• What you have to do: From the listing below, pull out the lines that hold "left".

───── Data extract ─────

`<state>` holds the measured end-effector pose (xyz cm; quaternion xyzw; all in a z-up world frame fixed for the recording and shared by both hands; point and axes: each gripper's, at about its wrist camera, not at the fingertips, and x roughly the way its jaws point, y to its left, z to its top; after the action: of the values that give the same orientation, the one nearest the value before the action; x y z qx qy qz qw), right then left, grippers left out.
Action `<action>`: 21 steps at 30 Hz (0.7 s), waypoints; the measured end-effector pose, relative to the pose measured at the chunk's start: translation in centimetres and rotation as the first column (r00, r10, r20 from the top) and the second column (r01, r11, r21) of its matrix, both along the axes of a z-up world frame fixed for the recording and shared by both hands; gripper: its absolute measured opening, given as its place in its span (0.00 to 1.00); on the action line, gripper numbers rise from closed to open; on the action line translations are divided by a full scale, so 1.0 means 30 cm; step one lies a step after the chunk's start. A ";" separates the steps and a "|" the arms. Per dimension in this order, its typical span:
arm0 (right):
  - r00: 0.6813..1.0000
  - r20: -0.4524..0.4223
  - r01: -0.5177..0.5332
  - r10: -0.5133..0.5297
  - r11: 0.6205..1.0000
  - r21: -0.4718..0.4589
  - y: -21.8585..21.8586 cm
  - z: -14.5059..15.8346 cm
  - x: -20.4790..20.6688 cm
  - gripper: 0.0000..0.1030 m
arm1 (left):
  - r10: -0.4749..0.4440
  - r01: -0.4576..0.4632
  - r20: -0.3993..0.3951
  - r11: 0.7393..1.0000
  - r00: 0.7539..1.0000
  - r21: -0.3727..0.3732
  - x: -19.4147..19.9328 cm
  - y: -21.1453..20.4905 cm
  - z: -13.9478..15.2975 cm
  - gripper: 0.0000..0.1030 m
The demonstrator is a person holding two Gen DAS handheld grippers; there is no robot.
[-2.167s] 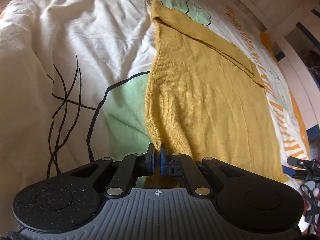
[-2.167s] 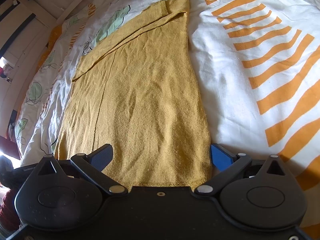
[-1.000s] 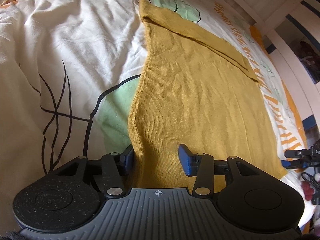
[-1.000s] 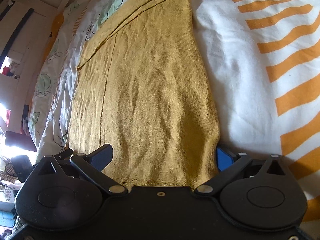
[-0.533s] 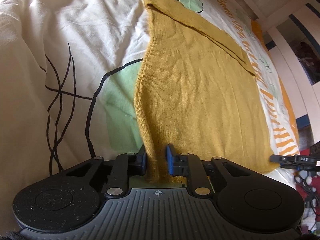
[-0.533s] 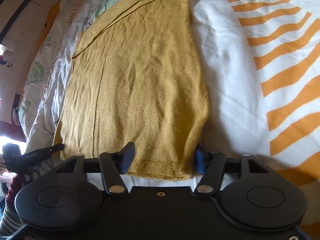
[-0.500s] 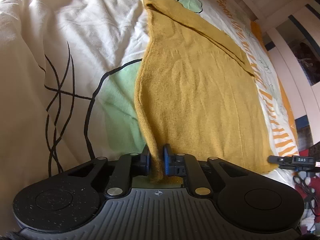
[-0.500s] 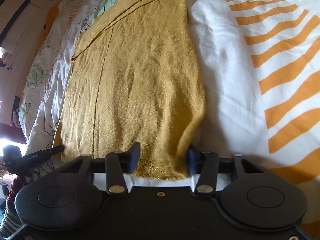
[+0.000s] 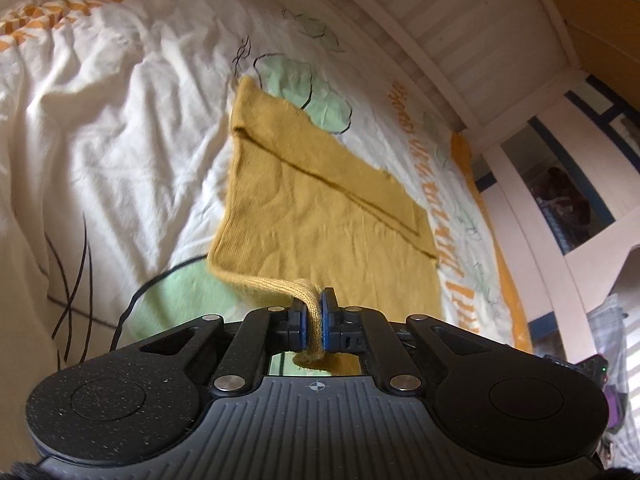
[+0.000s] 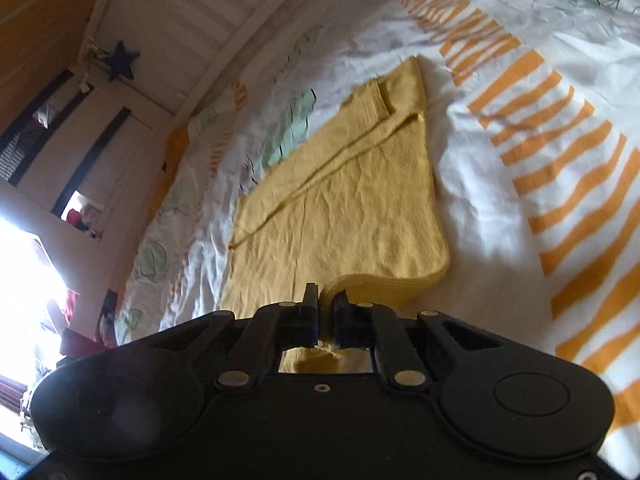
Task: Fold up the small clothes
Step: 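Lift the hem with both grippers and fold it over toward the collar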
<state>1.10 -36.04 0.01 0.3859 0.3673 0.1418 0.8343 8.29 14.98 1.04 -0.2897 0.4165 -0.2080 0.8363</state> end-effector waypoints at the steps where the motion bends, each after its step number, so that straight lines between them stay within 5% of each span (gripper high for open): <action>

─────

• Written solution:
`<state>` holds the measured end-effector pose (xyz cm; quaternion xyzw; all in a z-up world frame fixed for the recording and shared by both hands; point and axes: each gripper's, at about its wrist camera, not at the fingertips, and x roughly the way its jaws point, y to its left, z to its top; after the action: of the values that give the same orientation, the one nearest the value before the action; x y z qx qy qz qw), right then left, grippers left out.
arm1 (left):

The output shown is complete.